The Legislature is nearing the halfway mark of its 2007 session, and hospitals are seeing progress on our bills. The House will act this week on two important bills that significantly improve the managed care law by (1) creating a standard definition of “medical necessity” to which all health plans must comply, and (2) establishing more stringent credentialing timeframes within which health care practitioners are approved for participation in each health plan. We also convinced legislators to reject a proposal that would have caused more problems than the one intended to be solved regarding hospital-based physicians’ participation in their health plans.

The following are highlights from the State House ….


CERTIFICATE OF NEED

Two CON bills have caused us concern.
A bill was introduced in the Senate that would allow the transfer of up to ten beds from a hospital to an ambulatory surgery center in which it has partial or full ownership. NHHA is opposed to SB 114, which would deregulate the establishment of certain hospitals. It proposes to carve out a certain sector of health care providers in defiance of the Legislature’s repeated affirmation of the state’s “compelling interest” in setting standards relative to the size, type, level, quality and affordability of health services offered.
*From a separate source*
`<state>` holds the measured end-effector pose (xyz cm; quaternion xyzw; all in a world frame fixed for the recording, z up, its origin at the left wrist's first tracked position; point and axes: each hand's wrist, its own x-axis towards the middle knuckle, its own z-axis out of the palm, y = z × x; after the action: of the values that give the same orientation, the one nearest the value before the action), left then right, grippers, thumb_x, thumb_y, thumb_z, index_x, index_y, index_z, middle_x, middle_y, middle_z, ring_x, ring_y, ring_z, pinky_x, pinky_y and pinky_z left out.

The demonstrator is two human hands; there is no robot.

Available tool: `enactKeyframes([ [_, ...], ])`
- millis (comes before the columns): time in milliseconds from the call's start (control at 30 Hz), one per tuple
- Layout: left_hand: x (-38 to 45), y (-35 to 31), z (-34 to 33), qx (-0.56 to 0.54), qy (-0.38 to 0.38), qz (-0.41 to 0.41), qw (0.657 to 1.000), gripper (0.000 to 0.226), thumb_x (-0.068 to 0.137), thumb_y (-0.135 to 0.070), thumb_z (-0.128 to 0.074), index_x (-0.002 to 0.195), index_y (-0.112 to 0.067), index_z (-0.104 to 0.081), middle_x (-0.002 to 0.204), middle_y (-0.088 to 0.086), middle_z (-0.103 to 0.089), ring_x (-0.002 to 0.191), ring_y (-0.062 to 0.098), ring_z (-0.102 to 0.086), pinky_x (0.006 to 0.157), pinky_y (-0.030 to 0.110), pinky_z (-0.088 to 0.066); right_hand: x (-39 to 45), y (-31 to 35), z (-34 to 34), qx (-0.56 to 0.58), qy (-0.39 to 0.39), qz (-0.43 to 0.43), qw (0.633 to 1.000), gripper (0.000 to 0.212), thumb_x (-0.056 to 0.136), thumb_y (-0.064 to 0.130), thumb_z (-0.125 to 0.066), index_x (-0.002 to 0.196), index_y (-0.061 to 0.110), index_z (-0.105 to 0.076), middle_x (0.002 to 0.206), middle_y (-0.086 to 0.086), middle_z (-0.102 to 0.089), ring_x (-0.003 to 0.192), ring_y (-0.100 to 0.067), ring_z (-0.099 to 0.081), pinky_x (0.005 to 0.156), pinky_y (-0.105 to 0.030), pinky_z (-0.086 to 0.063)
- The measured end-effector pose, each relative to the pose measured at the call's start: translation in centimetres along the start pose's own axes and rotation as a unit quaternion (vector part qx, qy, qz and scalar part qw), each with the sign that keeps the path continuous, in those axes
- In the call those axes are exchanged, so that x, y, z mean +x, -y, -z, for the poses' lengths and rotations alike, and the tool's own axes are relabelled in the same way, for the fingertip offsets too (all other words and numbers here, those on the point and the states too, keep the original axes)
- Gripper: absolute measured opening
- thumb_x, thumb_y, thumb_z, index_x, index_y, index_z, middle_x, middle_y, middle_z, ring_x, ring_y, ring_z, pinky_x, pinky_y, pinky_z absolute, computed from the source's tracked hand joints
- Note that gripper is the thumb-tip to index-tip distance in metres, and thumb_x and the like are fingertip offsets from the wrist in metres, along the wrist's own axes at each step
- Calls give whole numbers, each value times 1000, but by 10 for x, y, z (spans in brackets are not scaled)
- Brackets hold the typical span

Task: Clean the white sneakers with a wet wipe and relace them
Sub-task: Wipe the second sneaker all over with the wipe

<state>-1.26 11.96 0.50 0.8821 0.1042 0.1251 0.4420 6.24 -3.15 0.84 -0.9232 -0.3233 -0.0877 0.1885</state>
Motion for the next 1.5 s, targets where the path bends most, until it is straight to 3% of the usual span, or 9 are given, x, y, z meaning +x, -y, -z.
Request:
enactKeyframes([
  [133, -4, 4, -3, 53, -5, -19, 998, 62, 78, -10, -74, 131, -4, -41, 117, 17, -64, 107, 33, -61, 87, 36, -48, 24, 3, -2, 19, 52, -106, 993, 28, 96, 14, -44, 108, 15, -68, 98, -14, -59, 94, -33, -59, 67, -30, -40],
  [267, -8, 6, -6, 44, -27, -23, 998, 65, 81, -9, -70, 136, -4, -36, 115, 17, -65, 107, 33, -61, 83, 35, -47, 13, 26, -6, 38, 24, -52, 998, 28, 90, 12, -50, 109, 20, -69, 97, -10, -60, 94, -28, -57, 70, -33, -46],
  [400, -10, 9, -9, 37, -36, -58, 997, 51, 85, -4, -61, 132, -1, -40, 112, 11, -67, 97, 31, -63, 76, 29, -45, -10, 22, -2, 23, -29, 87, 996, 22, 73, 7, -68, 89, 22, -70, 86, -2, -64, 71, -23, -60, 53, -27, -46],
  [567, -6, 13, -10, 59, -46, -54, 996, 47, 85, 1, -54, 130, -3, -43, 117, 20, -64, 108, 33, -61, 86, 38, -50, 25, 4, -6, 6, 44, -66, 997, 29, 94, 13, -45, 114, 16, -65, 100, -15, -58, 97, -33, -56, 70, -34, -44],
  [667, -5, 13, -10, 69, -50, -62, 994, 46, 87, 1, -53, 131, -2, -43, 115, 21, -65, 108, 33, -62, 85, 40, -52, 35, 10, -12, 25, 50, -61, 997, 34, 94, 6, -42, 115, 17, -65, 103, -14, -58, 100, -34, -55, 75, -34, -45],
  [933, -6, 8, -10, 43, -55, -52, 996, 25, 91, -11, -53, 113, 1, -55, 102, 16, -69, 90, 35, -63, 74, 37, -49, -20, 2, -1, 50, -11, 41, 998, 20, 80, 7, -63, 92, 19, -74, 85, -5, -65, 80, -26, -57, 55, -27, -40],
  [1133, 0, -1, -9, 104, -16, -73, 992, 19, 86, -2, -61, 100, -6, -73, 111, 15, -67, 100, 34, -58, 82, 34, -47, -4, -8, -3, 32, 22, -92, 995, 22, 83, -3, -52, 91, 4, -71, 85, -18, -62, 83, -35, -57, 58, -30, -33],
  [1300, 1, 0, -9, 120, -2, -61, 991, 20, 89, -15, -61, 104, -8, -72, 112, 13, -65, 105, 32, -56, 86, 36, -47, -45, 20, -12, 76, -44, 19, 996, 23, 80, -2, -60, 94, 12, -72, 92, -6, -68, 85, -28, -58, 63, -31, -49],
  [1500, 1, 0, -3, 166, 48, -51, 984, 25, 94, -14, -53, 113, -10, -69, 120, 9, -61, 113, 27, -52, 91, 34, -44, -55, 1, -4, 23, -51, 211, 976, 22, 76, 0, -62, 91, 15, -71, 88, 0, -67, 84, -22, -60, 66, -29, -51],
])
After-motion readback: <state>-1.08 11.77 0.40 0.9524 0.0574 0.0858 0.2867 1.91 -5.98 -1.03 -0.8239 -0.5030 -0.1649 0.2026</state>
The Senate HHS Committee has recommended the bill be retained for the remainder of the year for the purpose of further study. We’re asking hospital CEOs to contact their Senators to urge them to vote in favor of retaining the bill.

HB 727 proposed to require hospitals applying for a certificate of need to provide information about the provision of health insurance by the construction project’s contractor and subcontractors for their workers. Frisbie Memorial Hospital CEO Al Felgar, testified on behalf of NHHA telling legislators that no CON applicant could provide such information so early on in the project planning process. Furthermore, hospitals are not the only non-profits that undertake building projects. The House Health & Human Services Committee has recommended an overhaul of this bill to remove references to CON, and instead create a commission to study the issue of health coverage offered by building contractors working for all types of non-profit organizations as well as municipalities. The amended bill will go to the full House for a vote next week. Read NHHA’s testimony opposing SB 114.

HEALTH INSURANCE

NHHA’s “Medical Necessity” bill, HB 228, will be voted on this week by the full House. Under current law, each health plan is only required to submit its own definition of medical necessity to the state. Varying definitions therefore have caused confusion for both consumers and providers. HB 228 standardizes the definition of medical necessity so that all health plans will adhere to the same standards. The bill will then move on to the Senate for its consideration. Incorporating a standard definition in New Hampshire statute has been a major priority for hospitals this year.

NHHA’s “Health Plan Credentialing” bill, HB 636, is designed to speed up the process by which health plans approve practitioners to participate in their plans, thereby enhancing access to providers by the plans’ subscribers. The House Commerce Committee has recommended the bill be passed requiring that (1) health plans to pay physicians for on-call coverage while they’re awaiting the plan’s credentialing determination; (2) while awaiting a credentialing decision, a practitioner will be paid by the carrier if s/he had previously been participating with the very same plan in another state before transferring to New Hampshire; and (3) plans would be required to finalize credentialing within 30 days (for primary care) and 45 days (for specialists) . LRGHealthcare’s Andy Patterson testified along with NHHA to explain to legislators the prolonged delays in credentialing by the health plans and the impact on health access.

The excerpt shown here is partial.